### Your instructions
Go through the entries below, count every line with the string "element", and answer with only that number.

### Record excerpts
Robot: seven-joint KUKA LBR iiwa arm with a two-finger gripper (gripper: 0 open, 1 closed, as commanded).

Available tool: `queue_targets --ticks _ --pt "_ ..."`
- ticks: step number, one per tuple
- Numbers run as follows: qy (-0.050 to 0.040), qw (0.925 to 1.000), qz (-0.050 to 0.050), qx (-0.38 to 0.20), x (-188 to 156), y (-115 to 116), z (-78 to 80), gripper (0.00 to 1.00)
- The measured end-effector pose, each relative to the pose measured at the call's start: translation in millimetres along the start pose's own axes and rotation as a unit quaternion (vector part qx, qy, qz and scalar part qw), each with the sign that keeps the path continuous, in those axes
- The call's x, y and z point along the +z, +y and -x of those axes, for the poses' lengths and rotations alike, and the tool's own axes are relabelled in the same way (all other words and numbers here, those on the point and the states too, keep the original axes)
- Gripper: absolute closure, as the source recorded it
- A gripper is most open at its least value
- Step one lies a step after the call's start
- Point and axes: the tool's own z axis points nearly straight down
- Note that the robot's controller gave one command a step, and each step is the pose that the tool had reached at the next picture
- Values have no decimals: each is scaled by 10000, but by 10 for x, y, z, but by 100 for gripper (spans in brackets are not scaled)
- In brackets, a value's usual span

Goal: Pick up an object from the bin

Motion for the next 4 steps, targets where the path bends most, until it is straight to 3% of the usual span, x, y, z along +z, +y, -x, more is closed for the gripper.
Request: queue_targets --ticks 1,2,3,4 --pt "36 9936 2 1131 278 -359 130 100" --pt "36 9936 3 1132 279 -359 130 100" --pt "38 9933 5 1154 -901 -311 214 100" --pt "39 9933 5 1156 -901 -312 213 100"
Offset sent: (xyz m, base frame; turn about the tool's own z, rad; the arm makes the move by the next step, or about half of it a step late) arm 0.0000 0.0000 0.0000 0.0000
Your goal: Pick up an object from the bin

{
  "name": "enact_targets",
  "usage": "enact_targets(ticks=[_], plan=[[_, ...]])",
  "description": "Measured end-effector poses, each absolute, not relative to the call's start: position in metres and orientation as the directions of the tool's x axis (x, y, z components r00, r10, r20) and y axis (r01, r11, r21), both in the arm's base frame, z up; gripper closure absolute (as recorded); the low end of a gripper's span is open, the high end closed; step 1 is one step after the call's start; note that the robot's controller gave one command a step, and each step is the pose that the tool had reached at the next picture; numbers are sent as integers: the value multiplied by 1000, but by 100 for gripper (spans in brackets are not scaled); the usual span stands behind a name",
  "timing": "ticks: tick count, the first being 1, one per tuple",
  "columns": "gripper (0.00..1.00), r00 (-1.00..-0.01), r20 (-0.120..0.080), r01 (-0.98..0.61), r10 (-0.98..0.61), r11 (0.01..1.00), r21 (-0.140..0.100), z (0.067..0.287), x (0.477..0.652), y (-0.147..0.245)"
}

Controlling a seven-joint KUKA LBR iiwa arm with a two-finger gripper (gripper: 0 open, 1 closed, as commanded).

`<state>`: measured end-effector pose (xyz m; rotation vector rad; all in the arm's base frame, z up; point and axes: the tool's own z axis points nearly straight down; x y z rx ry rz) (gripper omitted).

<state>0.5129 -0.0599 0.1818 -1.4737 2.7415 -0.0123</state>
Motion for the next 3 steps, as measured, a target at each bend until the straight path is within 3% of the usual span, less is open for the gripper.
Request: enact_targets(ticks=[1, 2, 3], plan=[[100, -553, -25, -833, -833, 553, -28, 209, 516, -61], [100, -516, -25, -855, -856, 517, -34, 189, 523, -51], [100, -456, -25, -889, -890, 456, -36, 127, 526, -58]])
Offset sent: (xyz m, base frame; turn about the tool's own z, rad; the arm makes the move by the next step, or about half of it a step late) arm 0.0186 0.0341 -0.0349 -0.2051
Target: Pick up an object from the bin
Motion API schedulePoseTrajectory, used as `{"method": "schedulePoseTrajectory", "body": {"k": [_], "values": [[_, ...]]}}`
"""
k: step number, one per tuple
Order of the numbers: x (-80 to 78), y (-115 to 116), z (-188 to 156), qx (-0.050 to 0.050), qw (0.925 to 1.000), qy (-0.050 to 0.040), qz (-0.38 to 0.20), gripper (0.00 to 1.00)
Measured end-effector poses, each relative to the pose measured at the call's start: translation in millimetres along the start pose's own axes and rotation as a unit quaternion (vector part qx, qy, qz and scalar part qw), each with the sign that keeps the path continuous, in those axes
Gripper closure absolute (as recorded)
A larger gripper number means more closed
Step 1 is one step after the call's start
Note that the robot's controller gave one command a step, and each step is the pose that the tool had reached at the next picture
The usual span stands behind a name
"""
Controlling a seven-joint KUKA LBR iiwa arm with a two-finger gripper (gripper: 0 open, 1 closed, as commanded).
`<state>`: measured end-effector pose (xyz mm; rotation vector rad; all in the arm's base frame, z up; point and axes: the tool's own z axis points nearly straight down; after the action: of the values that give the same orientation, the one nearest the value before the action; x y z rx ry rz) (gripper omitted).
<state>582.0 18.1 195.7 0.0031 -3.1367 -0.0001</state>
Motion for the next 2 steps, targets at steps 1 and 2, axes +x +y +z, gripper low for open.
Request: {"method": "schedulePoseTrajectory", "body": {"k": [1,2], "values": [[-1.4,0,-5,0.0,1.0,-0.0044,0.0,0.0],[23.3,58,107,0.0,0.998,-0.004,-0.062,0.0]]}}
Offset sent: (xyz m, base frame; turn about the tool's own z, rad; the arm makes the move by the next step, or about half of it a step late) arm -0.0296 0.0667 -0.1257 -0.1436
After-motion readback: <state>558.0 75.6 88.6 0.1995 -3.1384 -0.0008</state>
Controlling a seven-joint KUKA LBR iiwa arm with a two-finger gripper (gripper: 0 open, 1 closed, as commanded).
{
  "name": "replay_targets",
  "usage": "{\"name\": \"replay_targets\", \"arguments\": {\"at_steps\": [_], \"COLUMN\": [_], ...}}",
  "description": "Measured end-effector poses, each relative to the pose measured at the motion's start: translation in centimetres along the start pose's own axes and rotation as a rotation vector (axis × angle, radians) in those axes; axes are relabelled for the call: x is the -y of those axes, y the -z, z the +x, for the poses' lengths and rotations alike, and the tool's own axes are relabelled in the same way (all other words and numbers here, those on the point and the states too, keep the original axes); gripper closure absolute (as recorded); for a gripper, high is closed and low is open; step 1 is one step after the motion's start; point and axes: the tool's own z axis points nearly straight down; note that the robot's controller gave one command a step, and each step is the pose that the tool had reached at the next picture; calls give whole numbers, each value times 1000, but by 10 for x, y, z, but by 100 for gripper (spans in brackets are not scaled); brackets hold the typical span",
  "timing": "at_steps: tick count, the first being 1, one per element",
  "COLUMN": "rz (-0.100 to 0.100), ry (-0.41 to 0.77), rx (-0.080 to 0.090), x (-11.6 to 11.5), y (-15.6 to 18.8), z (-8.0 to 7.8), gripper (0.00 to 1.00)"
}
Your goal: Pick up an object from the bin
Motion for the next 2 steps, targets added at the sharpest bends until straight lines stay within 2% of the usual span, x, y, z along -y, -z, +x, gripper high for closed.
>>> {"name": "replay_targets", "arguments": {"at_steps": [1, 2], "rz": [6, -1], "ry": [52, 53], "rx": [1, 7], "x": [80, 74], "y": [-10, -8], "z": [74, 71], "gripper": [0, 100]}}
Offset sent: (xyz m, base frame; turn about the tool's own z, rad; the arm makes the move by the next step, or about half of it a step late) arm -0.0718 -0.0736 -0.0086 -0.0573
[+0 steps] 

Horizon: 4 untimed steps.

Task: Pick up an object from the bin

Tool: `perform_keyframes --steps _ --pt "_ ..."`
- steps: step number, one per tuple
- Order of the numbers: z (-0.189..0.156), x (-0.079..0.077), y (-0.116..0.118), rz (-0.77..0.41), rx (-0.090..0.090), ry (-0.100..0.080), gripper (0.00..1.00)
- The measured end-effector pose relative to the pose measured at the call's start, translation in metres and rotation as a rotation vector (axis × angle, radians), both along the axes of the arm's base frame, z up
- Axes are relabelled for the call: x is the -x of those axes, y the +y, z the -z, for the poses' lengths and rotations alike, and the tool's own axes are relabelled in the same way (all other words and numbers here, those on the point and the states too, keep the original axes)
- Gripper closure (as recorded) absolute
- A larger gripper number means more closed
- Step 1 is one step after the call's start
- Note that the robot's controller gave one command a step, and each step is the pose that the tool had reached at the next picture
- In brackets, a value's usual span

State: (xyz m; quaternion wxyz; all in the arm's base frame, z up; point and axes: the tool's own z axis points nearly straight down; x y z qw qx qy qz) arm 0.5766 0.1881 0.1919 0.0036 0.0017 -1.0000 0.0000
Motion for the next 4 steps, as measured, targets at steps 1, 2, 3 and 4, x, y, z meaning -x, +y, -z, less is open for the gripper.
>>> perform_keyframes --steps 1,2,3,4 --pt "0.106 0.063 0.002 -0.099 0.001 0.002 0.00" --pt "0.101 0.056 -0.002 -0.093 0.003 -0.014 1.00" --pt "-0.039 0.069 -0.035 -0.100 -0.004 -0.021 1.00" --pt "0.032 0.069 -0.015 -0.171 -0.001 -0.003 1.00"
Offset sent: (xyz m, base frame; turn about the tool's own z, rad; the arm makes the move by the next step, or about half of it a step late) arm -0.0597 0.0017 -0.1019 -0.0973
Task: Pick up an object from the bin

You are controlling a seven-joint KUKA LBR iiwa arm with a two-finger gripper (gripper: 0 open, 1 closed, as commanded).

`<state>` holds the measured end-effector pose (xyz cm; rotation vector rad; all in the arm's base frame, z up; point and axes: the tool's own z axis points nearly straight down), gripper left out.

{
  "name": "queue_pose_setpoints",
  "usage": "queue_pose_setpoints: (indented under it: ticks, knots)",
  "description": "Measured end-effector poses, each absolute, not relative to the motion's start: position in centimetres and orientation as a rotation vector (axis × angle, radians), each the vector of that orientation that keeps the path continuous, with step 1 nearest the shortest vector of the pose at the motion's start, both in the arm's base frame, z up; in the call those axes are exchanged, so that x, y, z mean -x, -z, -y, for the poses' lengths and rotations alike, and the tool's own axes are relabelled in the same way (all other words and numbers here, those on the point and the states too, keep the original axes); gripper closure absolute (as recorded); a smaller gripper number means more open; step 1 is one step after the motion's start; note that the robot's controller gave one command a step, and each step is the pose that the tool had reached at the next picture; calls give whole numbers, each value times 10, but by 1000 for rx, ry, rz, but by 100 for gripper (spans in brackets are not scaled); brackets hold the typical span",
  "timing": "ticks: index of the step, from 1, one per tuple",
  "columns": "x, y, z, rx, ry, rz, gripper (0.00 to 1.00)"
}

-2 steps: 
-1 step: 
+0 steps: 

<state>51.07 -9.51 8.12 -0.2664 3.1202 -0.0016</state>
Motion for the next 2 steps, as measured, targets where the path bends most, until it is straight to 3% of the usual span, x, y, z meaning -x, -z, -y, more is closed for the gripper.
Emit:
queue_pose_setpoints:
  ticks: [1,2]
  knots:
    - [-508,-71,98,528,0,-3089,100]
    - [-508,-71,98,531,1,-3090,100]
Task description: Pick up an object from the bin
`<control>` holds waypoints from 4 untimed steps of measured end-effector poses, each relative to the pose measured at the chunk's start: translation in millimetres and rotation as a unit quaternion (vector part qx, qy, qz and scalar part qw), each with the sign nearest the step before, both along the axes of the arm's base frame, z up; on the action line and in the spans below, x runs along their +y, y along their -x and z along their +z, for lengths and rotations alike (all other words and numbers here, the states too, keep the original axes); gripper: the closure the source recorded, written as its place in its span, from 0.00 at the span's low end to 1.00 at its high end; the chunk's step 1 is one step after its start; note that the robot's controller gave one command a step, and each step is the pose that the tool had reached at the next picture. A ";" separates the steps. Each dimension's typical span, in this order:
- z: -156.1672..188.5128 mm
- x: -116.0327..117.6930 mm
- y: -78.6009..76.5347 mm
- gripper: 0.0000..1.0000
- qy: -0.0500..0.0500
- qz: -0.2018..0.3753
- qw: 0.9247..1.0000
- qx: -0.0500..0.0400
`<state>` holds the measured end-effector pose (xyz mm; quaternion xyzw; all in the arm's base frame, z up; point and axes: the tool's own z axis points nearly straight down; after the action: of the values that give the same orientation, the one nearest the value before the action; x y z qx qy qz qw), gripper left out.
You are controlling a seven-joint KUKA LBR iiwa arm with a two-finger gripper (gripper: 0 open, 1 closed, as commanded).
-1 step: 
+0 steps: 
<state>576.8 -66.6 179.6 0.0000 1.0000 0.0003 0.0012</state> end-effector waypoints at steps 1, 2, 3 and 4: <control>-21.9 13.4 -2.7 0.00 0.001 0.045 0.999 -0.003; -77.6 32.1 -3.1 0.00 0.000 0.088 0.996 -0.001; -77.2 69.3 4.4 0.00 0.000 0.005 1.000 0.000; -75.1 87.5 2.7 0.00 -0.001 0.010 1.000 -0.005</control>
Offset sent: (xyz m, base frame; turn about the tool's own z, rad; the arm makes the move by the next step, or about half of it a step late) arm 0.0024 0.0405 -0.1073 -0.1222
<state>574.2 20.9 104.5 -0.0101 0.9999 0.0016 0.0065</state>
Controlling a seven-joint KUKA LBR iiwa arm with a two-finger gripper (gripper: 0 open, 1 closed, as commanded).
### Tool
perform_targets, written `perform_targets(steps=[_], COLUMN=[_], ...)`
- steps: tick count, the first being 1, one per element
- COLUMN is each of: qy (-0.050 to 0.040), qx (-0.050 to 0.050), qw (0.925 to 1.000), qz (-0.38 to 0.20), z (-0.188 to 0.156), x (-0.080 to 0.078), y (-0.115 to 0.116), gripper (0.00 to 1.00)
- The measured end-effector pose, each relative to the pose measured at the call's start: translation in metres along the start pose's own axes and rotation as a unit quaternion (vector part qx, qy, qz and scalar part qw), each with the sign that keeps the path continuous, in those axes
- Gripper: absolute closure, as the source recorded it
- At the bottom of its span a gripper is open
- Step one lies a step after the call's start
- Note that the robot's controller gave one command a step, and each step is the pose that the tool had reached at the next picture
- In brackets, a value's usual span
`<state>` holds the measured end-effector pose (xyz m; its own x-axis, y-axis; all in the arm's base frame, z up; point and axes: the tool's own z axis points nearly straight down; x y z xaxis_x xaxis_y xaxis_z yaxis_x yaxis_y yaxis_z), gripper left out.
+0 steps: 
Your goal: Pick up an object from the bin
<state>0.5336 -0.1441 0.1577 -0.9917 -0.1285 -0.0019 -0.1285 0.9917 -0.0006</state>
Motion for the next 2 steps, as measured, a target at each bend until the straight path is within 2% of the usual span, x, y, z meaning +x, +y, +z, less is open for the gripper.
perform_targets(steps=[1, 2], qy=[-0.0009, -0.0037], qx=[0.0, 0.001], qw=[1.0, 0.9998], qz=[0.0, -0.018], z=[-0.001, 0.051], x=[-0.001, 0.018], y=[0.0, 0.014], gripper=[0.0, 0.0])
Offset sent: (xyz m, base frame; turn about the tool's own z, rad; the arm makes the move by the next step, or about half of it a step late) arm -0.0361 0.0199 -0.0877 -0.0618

### Answer space
2